Golden Gate Assembly using Type IIS restriction enzymes (like BsaI or BsmBI) is the most efficient choice. Type IIS enzymes cleave outside of their recognition sites to generate unique, non-palindromic sticky overhanging sequences, allowing multiple sequence parts to be assembled seamlessly in a single, scarless reaction.

  1. Try to elaborate further on a biosynthetic pathway you would want to engineer in E. coli for production of a metabolite or product. What use could this bio-product have? Imagine dream applications!!!
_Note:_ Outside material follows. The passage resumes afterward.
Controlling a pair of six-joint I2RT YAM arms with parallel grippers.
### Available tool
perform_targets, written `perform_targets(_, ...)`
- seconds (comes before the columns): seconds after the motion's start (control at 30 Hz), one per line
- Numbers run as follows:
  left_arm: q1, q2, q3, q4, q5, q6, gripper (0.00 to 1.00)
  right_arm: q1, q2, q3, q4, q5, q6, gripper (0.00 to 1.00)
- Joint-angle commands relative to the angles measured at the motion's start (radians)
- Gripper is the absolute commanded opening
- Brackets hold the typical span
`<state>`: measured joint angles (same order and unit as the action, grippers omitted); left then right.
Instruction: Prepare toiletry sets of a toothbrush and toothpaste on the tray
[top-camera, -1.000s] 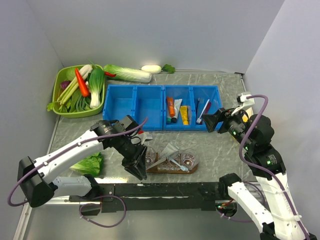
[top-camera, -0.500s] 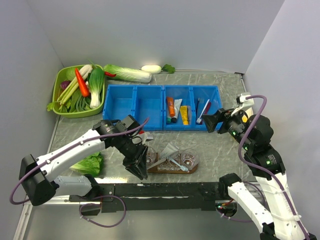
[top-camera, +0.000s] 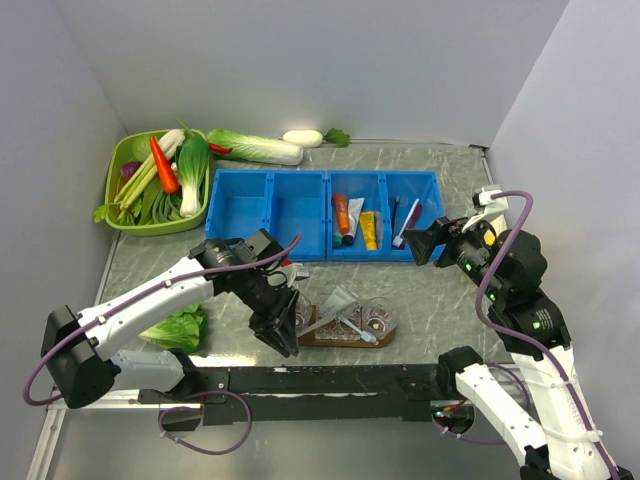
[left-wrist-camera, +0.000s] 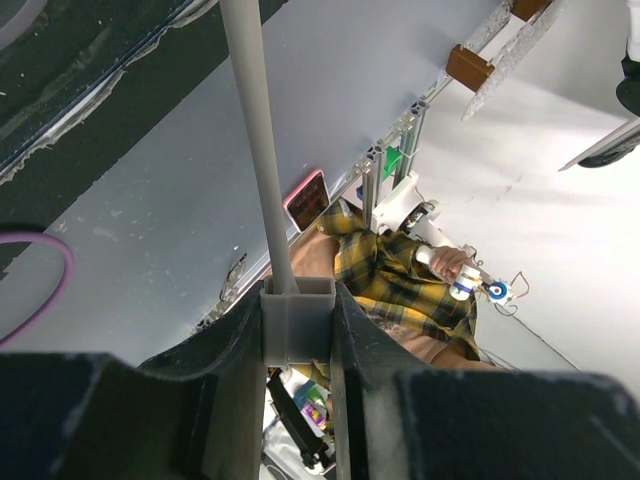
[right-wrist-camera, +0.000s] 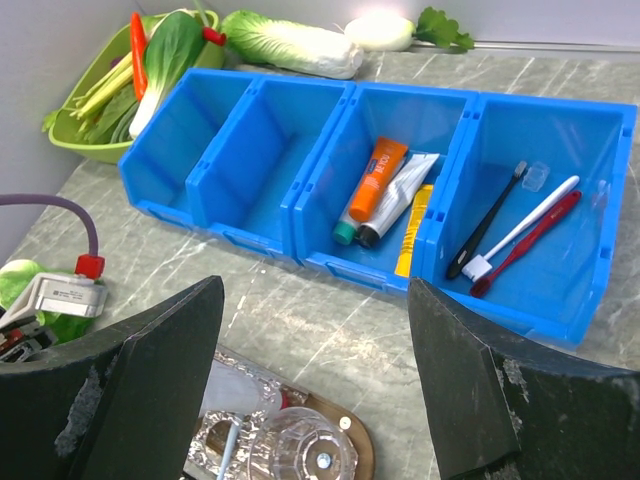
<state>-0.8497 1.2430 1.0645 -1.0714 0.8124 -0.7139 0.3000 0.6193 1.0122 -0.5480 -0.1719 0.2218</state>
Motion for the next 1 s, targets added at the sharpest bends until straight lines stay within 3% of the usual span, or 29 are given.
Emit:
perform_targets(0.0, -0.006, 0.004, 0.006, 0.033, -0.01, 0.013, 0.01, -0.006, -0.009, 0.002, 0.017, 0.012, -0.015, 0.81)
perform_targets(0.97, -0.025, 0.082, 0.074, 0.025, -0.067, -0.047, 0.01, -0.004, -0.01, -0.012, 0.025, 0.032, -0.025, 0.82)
A dream application would be engineering the metabolic pathway for crocetindialdehyde and associated glycosyltransferases into E. coli to bioproduce crocin, the highly valuable antioxidant and water-soluble carotenoid pigment typically harvested from saffron. Producing crocin via scalable bacterial fermentation would lower production costs for natural food colorants and therapeutic antioxidants, offering an eco-friendly alternative to traditional agricultural harvesting.